Regulatory Affairs Workload Increasing

I would rather have a big burden and a strong back, than a weak back and a caddy to carry life’s luggage

– Elbert Hubbard

I don’t know if you follow the Tufts Center for the Study of Drug Development (CSDD), but they’re always full of good information and analysis of drug development issues.  If you ever read of their reports, I guarantee that you’ll learn something.

In their March/April Impact report, the CSDD said one of their studies concluded that the “regulatory affairs workload at drug development firms has increased dramatically” in recent years.  This study was, in their own words, the “first systematic assessment of global regulatory affairs performance”.  (Regulatory affairs?  Hey, that’s me!)

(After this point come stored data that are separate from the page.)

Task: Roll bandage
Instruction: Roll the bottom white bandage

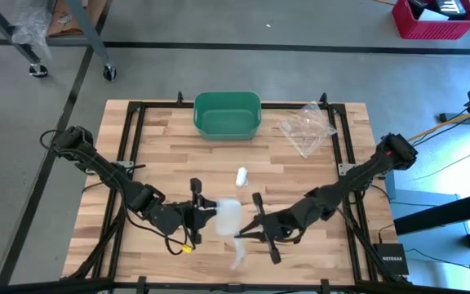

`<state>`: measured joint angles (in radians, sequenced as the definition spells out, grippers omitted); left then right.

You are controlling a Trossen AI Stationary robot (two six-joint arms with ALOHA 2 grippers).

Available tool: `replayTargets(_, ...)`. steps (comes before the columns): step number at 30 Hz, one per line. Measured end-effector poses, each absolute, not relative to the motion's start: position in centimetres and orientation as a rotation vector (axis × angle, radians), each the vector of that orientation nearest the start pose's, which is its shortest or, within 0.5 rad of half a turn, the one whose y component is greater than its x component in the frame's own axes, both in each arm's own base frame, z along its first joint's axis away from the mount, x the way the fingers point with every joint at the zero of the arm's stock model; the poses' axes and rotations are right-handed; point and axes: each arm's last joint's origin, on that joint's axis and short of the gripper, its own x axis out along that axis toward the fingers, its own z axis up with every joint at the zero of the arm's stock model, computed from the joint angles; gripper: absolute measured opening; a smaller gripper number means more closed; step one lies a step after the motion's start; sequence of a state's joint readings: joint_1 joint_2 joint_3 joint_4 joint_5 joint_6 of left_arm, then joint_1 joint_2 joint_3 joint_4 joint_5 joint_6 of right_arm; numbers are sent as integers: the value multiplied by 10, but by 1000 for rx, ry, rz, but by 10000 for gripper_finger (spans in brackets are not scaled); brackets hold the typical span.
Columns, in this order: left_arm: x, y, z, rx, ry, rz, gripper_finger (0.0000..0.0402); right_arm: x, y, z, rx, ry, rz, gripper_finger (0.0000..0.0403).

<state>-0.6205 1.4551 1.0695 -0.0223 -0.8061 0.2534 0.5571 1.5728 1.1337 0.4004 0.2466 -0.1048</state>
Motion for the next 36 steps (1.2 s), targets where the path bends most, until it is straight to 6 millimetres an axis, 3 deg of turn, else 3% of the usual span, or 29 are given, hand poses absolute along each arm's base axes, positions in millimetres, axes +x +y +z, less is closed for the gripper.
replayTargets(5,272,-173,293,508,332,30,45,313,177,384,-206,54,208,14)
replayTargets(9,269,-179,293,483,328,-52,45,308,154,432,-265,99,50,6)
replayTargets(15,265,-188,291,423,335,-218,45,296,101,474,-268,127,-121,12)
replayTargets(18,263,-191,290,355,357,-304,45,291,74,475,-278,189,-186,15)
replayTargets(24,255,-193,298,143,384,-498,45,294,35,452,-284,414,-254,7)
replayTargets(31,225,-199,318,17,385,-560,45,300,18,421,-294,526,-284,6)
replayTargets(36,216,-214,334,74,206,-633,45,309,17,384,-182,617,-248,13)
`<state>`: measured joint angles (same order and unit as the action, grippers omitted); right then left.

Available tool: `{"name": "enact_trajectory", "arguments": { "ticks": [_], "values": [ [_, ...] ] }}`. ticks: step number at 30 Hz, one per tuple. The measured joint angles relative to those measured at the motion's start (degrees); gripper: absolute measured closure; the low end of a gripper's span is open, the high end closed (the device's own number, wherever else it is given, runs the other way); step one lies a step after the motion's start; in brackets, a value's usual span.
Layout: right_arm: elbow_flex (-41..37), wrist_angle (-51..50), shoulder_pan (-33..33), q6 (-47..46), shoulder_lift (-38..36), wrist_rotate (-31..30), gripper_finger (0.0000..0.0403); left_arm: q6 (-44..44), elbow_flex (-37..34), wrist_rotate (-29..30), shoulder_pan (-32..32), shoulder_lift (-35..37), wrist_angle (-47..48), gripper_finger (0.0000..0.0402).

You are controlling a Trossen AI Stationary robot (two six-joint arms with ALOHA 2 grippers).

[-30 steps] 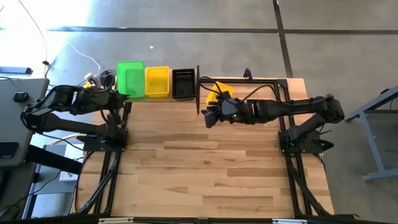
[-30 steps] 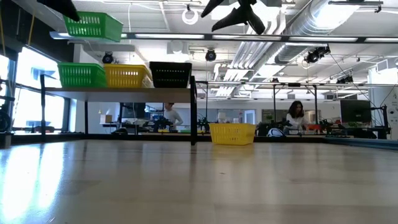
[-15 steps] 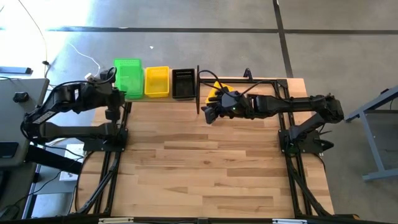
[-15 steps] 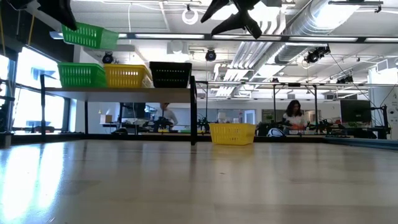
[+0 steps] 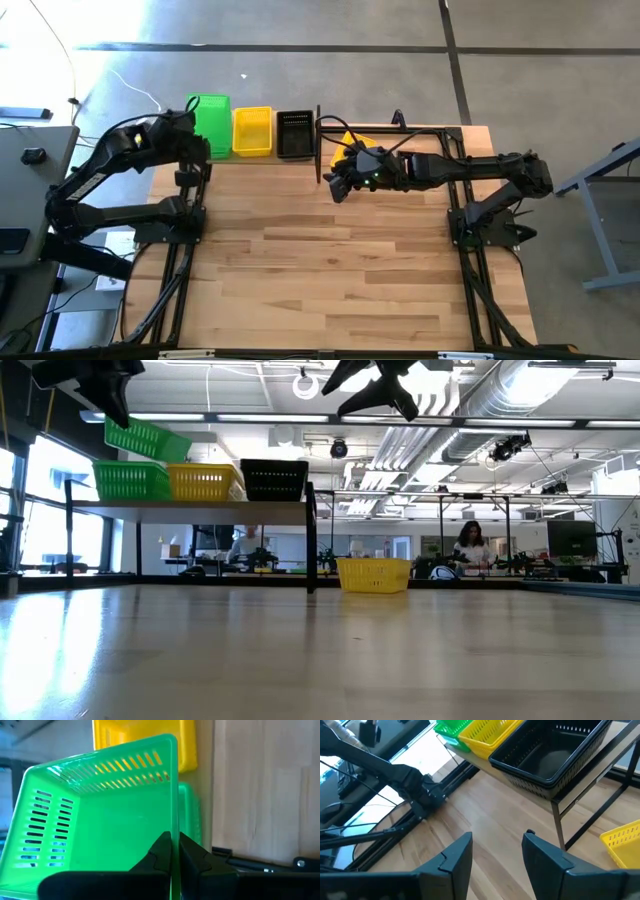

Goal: Stack baskets on shelf by color
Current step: Stack the green bin on top of the green bin on the shelf

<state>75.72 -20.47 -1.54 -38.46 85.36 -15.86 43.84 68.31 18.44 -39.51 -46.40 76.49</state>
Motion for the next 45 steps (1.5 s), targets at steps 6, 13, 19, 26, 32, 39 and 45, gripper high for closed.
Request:
{"name": "enact_trajectory", "arguments": {
  "ticks": [6,13,19,26,32,39,45],
  "values": [
    [0.00,0.00,0.00,1.43,0.00,1.18,0.0247,1.90,0.00,-1.84,-5.60,-1.15,-0.04,0.0401],
    [0.00,-0.02,0.00,2.59,0.02,2.83,0.0247,4.62,0.00,-9.74,-12.16,-2.09,-0.04,0.0401],
    [0.00,-0.02,0.00,2.93,0.02,2.83,0.0247,6.25,0.00,-12.15,-16.43,-4.17,-0.15,0.0401],
    [0.00,-0.02,0.00,2.93,0.02,2.82,0.0247,5.28,0.00,-16.54,-18.57,-5.14,-0.15,0.0401],
    [0.00,-0.02,0.02,2.93,0.02,2.84,0.0247,4.80,0.00,-18.04,-20.70,-6.68,-0.08,0.0401],
    [0.00,-0.03,0.01,2.95,0.02,3.05,0.0247,4.18,0.00,-18.09,-22.02,-7.52,0.02,0.0399],
    [0.00,-0.03,0.00,2.95,0.02,4.21,0.0247,4.17,0.00,-16.98,-22.22,-7.76,0.00,0.0364]
  ]
}}
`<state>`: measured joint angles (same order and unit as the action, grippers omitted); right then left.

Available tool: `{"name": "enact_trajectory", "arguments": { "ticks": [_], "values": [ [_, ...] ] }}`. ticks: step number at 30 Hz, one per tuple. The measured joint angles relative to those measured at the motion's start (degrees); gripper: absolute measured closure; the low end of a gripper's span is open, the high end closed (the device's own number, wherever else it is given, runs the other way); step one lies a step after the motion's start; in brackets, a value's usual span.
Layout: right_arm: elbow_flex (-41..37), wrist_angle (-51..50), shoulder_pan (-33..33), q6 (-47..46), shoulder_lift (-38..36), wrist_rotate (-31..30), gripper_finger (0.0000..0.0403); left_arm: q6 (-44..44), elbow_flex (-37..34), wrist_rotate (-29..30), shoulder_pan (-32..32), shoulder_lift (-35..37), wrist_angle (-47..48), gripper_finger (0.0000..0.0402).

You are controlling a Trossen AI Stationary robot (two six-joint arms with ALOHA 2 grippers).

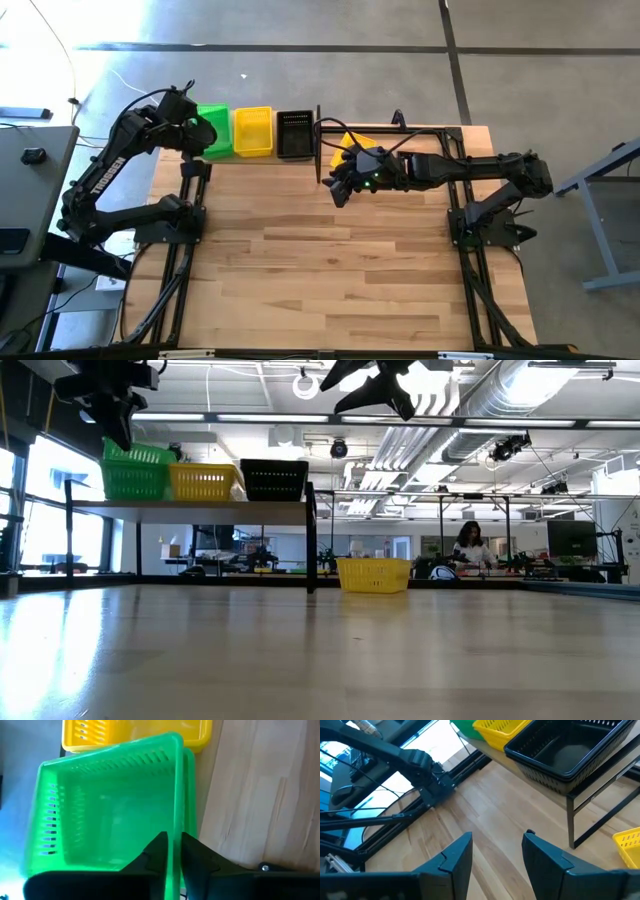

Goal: Stack baskets on shelf by color
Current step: Stack the green bin on top of the green bin on the shelf

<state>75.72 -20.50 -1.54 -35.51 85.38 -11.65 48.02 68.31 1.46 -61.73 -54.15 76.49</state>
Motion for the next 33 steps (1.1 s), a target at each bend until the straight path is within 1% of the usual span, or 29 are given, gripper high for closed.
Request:
{"name": "enact_trajectory", "arguments": {
  "ticks": [5,8,11,15,19,24,33],
  "values": [
    [-0.02,0.01,0.00,-0.02,0.00,0.14,0.0247,-0.08,0.00,1.04,0.00,0.00,0.27,0.0329],
    [0.00,0.01,0.02,-0.02,0.00,0.40,0.0247,-0.94,0.00,2.66,0.00,0.00,0.66,0.0311],
    [-0.02,0.01,0.00,-0.02,0.00,0.79,0.0247,-4.11,0.00,4.15,0.00,0.03,1.12,0.0298],
    [-0.02,0.01,0.00,-0.02,0.00,0.79,0.0247,-8.79,0.00,4.22,0.00,0.04,1.60,0.0287],
    [-0.02,0.01,0.02,-0.02,0.00,0.79,0.0247,-10.50,0.00,5.67,0.00,0.04,1.80,0.0279],
    [-0.02,0.03,0.02,-0.09,0.00,0.77,0.0247,-12.76,0.01,9.10,0.03,0.04,3.18,0.0279],
    [-0.02,0.24,0.00,-0.61,0.00,0.77,0.0247,-18.20,0.02,13.05,2.77,0.04,3.48,0.0284]
  ]
}}
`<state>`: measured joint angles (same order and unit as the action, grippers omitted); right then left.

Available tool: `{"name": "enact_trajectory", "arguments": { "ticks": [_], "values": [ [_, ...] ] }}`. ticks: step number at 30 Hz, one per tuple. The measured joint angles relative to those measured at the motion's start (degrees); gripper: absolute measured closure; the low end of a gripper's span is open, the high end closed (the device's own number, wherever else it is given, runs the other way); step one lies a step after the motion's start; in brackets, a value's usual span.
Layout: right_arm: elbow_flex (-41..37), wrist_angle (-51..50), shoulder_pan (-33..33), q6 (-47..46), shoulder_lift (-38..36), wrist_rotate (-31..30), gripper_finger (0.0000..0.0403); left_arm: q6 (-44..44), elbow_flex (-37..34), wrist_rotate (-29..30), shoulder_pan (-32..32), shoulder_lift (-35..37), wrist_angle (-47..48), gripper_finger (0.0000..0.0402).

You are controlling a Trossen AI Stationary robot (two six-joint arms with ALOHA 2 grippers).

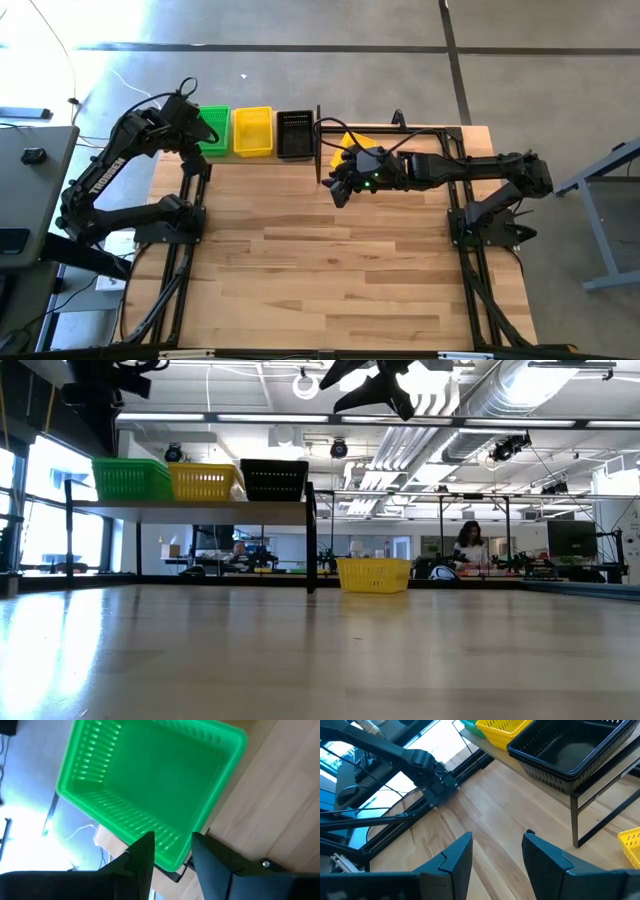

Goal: Stack baskets on shelf by color
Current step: Stack the green bin on top of the green bin on the shelf, then stack the yellow bin on top of the yellow bin on the shelf

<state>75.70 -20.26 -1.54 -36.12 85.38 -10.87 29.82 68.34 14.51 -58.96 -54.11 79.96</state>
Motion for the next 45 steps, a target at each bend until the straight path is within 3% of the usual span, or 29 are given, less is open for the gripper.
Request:
{"name": "enact_trajectory", "arguments": {
  "ticks": [10,25,30,37,45],
  "values": [
    [0.00,-0.02,-0.48,0.49,0.00,-2.36,0.0247,-4.22,2.13,1.00,0.57,0.00,-0.66,0.0284],
    [0.00,-8.03,-12.92,8.01,0.00,1.53,0.0247,-17.88,7.80,-19.87,2.14,0.33,-3.87,0.0284],
    [0.00,-12.34,-19.21,7.49,0.00,1.53,0.0247,-22.36,7.80,-20.29,5.74,0.33,-4.68,0.0284],
    [-0.01,-18.63,-27.76,0.05,0.14,1.42,0.0247,-29.62,7.80,-19.99,12.12,0.33,-10.94,0.0284],
    [-0.04,-22.38,-33.15,-2.35,0.17,1.42,0.0247,-32.62,7.78,-19.45,19.96,-0.78,-18.56,0.0284]
  ]
}}
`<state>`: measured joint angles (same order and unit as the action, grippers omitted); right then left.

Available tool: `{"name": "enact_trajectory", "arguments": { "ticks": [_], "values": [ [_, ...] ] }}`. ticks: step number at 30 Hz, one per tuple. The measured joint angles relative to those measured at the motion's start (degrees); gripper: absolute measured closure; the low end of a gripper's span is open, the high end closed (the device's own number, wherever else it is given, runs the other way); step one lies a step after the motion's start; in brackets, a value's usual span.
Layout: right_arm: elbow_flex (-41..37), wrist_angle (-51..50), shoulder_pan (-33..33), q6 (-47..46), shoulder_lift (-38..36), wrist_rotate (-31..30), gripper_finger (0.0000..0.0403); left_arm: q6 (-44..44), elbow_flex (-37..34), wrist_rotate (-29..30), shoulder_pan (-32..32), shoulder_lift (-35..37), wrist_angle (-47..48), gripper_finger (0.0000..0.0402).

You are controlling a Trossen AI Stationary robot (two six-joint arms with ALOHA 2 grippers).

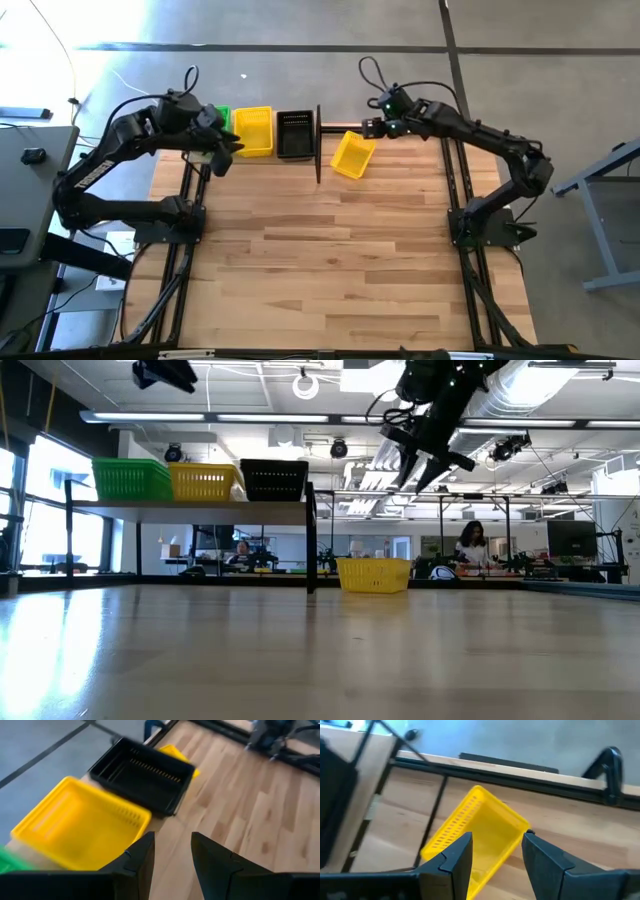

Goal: Stack baskets on shelf by color
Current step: Stack the yellow bin on top of the yellow bin on the shelf

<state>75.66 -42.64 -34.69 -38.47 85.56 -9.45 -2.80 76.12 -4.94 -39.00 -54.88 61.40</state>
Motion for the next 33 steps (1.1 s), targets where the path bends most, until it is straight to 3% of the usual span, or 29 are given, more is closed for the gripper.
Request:
{"name": "enact_trajectory", "arguments": {
  "ticks": [11,19,33],
  "values": [
    [-0.01,-1.75,-1.52,-3.15,5.60,1.73,0.0247,-0.07,0.00,1.75,9.87,-4.42,-6.65,0.0284],
    [-0.02,-2.96,-0.33,-7.73,10.57,3.75,0.0247,1.60,0.00,10.58,15.34,-8.40,-8.19,0.0284],
    [-0.02,-5.24,1.55,-12.55,17.01,1.46,0.0247,5.09,-0.02,18.70,22.18,-14.70,-8.94,0.0284]
  ]
}}
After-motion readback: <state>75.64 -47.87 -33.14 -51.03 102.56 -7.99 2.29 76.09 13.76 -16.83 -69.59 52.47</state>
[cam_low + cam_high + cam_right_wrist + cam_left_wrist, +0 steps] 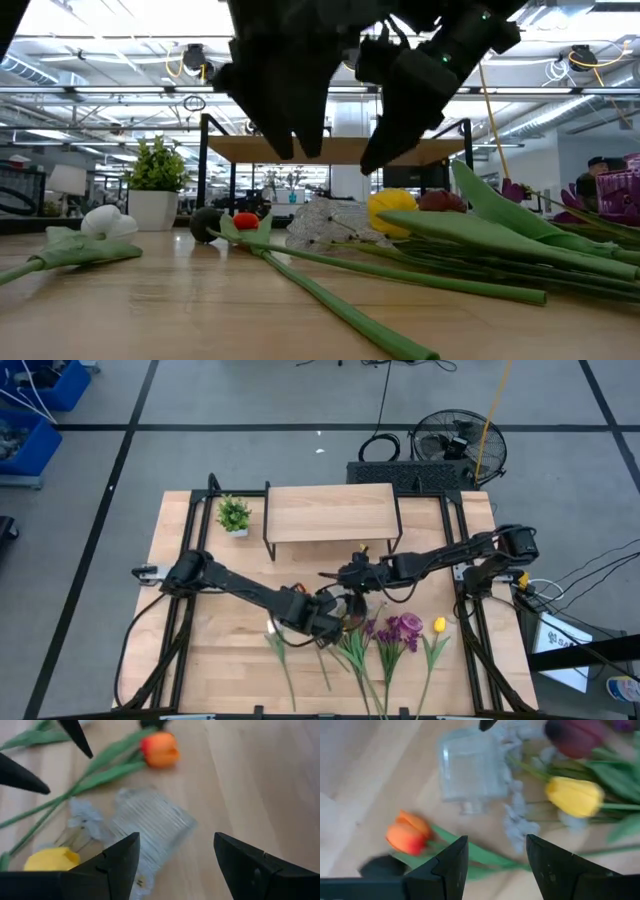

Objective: Pick and place flowers into a vace then onto a shelf
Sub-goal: Put the white vase on the shelf

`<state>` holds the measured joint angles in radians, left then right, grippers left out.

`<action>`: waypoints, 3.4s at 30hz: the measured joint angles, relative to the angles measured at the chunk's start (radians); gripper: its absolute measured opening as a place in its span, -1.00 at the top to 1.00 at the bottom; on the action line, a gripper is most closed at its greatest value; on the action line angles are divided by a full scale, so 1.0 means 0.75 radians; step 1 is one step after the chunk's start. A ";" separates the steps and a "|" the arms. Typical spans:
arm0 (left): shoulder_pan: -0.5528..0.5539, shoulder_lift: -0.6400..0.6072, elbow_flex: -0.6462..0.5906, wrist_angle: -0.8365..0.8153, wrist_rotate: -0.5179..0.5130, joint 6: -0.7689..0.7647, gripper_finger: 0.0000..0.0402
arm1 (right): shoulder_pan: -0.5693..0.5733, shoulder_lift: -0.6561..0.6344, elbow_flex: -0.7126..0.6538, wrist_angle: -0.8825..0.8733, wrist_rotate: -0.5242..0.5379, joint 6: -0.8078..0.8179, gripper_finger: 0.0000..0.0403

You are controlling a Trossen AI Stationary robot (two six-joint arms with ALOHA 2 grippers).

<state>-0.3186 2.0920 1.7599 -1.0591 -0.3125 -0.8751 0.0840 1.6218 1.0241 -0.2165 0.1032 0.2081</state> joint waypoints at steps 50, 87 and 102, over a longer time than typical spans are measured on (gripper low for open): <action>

Lead by CSDD Senior Research Fellow Ken Getz, the study focused on regulatory affairs groups in mid-sized to large, global drug/biologic companies.  In addition to the increase in overall workload, the study also found:

  • Regulatory affairs functions support, on average, 100 major projects per year, two-thirds of which are in clinical research phases.
  • On average, 39% of regulatory staff has more than 10 years of experience. This compares to 9% for clinical staff.
  • Annual average internal staff turnover for regulatory affairs groups was 6.5%, compared to 21% for clinical groups.
  • Companies report that only 5% of staff are contract employees, who are engaged most frequently in connection with dossier compilation.

All of this certainly jibes with our experience, but will an increase in internal regulatory affairs workload lead to a commensurate increase in outsourcing?  Historically, regulatory outsourcing has lagged behind clinical outsourcing.  However can that trend continue if regulatory workload keeps increasing?

Fierce quoted an interview with Getz on this topic:

“But we heard the same thing about clinical trials a decade ago,” he says. So too for protocol design and NDA preparation. “All were considered more strategic,” Getz says. “But some companies pioneered CROs in that direction.”

Pioneered indeed.  At the risk of introducing my own notions between the lines, we have also observed that some regulatory departments are feeling overworked and under-resourced.  More and more, they are willing to outsource projects that used to be kept close to the chest.  For example, we are seeing an increase in requests for strategic insourcing (an intermediate to full-regulatory-project outsourcing) to help alleviate the pressure that active regulatory affairs groups are experiencing.